Coakley and Alben said there are indications that Farak’s supervisors spoke to her about a drop in productivity in November, but they could not elaborate.

Dookhan, by contrast, was noted for her staggering productivity, allegedly for cutting corners during testing.

Northwestern District Attorney David E. Sullivan, whose office handles cases in Hampshire and Franklin counties, called the charges against Farak disturbing.

“Our office has already commenced an internal assessment of how many criminal prosecutions, both past and present, may be jeopardized by this chemist’s alleged wrongdoing,” Sullivan said in a statement. “If any cases are discovered in which the integrity of the drug evidence may have been compromised, we will take whatever steps are necessary to ensure that justice is done.”

Kimberly Haberlin, a spokeswoman for Governor Deval Patrick, said in a statement that Farak’s arrest is “a serious situation that the Massachusetts State Police and Attorney General detected and acted on immediately.”
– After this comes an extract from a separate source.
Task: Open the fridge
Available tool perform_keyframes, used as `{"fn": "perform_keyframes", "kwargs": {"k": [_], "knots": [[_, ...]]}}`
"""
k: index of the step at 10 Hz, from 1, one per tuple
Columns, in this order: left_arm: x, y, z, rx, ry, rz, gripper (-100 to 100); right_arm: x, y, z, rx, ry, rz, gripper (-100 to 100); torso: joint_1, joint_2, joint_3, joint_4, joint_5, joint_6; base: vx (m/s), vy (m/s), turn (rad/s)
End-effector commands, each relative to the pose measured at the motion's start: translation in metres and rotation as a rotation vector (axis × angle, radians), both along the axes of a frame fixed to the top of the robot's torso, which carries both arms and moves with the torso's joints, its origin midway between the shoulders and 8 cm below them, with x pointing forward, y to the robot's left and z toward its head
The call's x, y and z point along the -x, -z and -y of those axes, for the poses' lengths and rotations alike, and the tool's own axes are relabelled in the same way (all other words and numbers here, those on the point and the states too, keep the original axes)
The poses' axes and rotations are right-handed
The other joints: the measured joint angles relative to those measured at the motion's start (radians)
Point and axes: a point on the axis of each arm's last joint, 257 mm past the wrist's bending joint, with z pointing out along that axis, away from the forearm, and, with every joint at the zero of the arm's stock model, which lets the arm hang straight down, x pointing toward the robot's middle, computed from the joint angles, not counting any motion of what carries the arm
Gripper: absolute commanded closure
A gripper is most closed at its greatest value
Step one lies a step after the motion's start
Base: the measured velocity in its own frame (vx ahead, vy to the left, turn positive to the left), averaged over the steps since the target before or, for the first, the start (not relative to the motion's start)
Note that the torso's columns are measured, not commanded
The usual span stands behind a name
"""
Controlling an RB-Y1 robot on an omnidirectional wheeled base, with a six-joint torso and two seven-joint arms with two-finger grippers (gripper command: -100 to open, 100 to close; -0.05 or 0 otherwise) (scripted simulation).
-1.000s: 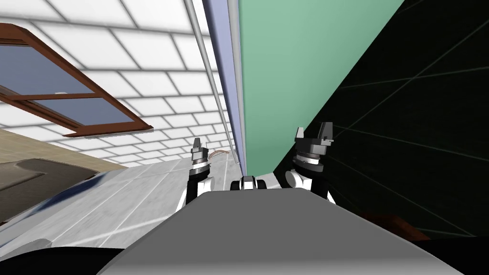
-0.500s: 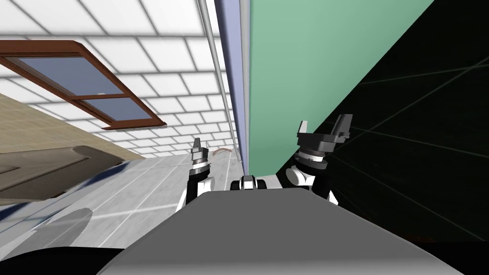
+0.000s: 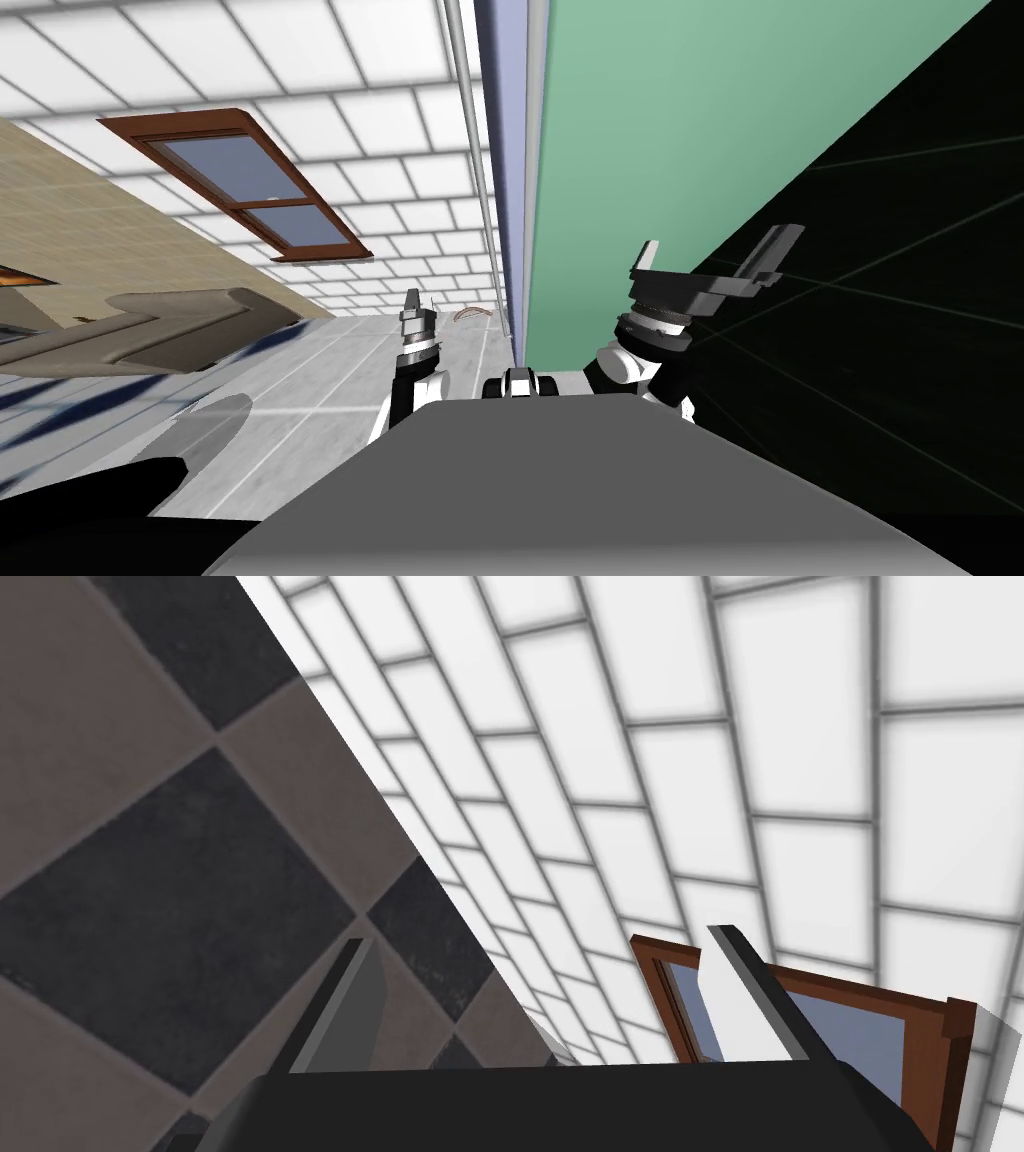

“Since its transfer to State Police last July, the lab was subject to and passed numerous state and federal audits,” Haberlin said. “As the Attorney General said earlier today, at this point the allegations against this chemist do not call into question testing reliability or fairness to defendants. The Governor has been briefed by Colonel Alben and Executive Office of Public Safety and Security officials and our office will continue to coordinate with the State Police and Attorney General as the investigation continues.”

Michael O’Keefe, top prosecutor for the Cape and Islands and the president of Massachusetts District Attorneys Association, said in a phone interview that prior to the July takeover by State Police, the Hinton and Amherst labs had fewer safeguards in place to guard against potential abuses of the system.

The district attorneys affected will examine whether Farak’s arrest has implications for any of the prosecutions under their jurisdiction, O’Keefe said.

“And we’ll continue to work with our partner agencies around the Commonwealth to ensure that the rights of defendants are protected, as well as [the interests of] public safety,” he said.